I have found that these lures can be effective whether you cast them and slow flutter hop them back, or work them vertically like jig.. They are known to be effective on largemouth, striped bass, white perch, white bass and spotted bass- even smallmouth. Spoons lend themselves to use as a search bait by making long casts in a fan pattern and slow rolling or hopping them back with twitches of varying sharpness and pauses of varying lengths. If you are working a specific piece of structure or a specific pod of bait, you can vertically jig them as you would any jig. I like to cast them, let them hit bottom, give it a pause, then rip it hard, tne let it

slowly settle again. The ripping can elicit a reaction strike.


As the water temperature gets colder, the bass will suspend and not chase the baits a long way. Therefore, the strike window is not nearly as big as it would be in the in the warmer months. As is often the case with such presentations, the retrieve is not an exact science and does require some experimentation and variation, also known as trial and error, but there are definitely some do’s and don’ts when it comes to spooning. Anglers fishing a spoon need to allow the spoon to fall on a tight line. If not, it will be difficult to know when the bass takes the bait. Remember, they are looking for an easy meal. Patience and working slowly is also a must. The fish are literally

waiting for a dying baitfish to fall on their plate. Whether using a vertical jigging presentation or

a casting and hopping retrieve, keep your line tight to feel the bite.
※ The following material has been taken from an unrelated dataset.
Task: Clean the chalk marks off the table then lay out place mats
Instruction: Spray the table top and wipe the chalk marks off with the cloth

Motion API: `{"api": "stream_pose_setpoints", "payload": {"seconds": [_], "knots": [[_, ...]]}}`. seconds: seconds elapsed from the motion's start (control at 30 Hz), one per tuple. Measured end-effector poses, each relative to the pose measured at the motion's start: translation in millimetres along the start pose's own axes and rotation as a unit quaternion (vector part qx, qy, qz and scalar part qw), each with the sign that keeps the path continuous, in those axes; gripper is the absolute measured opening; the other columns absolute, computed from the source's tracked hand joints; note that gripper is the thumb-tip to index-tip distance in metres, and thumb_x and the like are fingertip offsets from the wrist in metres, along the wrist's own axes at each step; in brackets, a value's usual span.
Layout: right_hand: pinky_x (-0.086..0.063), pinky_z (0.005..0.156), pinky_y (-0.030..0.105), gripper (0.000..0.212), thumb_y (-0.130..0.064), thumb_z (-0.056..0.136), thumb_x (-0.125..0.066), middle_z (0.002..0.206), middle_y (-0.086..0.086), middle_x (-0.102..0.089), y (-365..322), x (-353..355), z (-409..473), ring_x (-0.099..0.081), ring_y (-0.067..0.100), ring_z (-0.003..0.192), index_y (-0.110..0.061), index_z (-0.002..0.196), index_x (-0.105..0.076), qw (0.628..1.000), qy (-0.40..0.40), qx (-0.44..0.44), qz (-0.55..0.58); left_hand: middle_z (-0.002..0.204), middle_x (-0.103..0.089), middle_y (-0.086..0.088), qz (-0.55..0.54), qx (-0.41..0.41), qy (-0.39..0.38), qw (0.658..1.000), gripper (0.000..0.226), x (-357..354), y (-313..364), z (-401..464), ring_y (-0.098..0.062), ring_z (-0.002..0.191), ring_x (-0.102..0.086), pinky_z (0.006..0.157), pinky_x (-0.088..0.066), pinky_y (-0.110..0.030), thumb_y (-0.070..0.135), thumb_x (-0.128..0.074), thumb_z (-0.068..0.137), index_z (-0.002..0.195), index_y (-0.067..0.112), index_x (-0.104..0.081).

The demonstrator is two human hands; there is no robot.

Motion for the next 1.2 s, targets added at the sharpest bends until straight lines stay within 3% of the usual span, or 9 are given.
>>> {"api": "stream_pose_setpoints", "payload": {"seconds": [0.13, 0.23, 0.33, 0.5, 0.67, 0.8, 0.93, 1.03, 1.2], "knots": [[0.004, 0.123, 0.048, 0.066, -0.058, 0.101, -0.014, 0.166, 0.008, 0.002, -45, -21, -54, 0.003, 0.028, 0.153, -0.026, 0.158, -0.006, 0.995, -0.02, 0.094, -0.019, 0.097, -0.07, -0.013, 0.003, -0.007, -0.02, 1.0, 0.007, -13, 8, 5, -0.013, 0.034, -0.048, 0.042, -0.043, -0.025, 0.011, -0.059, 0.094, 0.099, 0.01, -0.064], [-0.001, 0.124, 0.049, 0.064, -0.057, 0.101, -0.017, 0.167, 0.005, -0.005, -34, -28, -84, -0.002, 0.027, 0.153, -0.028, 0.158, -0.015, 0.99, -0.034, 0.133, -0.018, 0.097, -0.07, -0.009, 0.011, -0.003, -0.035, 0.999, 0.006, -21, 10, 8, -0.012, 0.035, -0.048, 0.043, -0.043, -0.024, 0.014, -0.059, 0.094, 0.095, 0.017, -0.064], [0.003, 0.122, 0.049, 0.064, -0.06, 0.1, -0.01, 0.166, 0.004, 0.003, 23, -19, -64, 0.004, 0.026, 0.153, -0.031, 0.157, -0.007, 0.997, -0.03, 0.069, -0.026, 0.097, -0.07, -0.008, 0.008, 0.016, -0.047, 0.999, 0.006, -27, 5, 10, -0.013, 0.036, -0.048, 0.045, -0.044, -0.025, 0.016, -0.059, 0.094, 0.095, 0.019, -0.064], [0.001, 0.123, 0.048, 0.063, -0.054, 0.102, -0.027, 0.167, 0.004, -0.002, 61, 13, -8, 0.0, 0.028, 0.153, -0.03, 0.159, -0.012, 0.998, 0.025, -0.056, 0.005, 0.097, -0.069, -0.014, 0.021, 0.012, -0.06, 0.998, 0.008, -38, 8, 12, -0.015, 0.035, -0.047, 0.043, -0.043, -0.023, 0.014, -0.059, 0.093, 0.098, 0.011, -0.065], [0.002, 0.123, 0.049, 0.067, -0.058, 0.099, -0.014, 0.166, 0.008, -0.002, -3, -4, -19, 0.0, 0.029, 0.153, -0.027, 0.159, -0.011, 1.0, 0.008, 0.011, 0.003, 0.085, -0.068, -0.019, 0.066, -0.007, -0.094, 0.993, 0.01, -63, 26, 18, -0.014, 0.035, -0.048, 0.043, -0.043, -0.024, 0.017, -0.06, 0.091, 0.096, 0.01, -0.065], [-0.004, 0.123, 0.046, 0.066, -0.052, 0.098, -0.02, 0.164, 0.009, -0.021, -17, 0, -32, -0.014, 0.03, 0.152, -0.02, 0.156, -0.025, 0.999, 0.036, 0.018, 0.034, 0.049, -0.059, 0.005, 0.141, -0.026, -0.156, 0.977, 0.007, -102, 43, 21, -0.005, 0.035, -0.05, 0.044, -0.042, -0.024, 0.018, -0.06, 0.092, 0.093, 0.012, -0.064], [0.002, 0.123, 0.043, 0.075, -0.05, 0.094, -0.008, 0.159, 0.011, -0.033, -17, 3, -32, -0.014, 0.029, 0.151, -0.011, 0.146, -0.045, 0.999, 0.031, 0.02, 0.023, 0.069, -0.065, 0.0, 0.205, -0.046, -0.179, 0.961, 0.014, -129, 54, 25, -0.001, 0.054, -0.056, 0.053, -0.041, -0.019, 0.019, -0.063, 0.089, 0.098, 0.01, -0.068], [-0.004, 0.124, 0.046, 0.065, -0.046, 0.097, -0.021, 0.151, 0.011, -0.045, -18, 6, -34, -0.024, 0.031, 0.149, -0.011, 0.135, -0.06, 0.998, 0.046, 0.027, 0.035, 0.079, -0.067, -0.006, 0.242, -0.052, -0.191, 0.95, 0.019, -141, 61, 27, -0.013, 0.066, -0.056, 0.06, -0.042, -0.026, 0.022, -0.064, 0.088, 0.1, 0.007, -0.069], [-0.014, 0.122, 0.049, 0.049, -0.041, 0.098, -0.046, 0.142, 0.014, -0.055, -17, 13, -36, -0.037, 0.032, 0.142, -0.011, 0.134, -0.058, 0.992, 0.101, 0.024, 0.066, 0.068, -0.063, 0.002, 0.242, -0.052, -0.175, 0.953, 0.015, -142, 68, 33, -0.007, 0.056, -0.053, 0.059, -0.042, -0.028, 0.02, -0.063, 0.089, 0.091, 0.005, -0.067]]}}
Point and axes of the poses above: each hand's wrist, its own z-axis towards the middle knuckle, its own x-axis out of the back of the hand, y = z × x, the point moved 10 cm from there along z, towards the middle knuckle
Even a dying shad has a reflective nature- no rust spots- so if your spoon is tarnished, use some fine steel wool to polish the finish, maybe even apply some chrome polish before you hit the lake. If you are vertically jigging in the presence of feeding fish, you definitely want to slow-drop your metal into the feeding mix, but don't let it fall too fast or unnaturally. Selection of the correct weight and line diameter will help the spoon have a natural fluttering decent through the pod, falling like any natural dying shad. In death there is very little horizontal movement. Therefore boat control becomes critical. You will need to maintain a position directly over the feeding forage ball. Electronics should be reading the baitfish formation on the screen, and they should also tell you if there are big fish feeding. Baitfish form a tight roundish ball (“pod”), appearing “larger than life” in an attempt to intimidate the predators and discourage their attacks. If the ball of baitfish appears broken into smaller segments or if spaghetti-like lines appear to dart out from the concentration, this is an indication that predators are feeding and dispersing the larger pod with their attacks. A trolling motor with spot-lock is ideal for this type of fishing.


In selecting your spoon, try and match the size and color to the baitfish that are in the water you are fishing. Don’t be afraid to experiment with new techniques-the more you learn the better you become as an angler. Clear water is typically a pre-requisite for successful vertical presentations. Although slightly stained water may work in the right light conditions, vertical spooning is typically not effective in murky, dingy waters. Fishing the spoon seems to work best on sunny days when the spoon flash of the “dying bait” is highly visible. So keep the "flash" in mind in your match the hatch experimentation.


Spooning in front of the fireplace is a popular winter activity, but getting out and spooing for big bass can also lead to a big reward. Just like spooning by the fire, spooning for bass, especially trying to present that natural dying action” to the spoon, requires constant attention, but there is no question it will result in some good winter action. Live the Passion!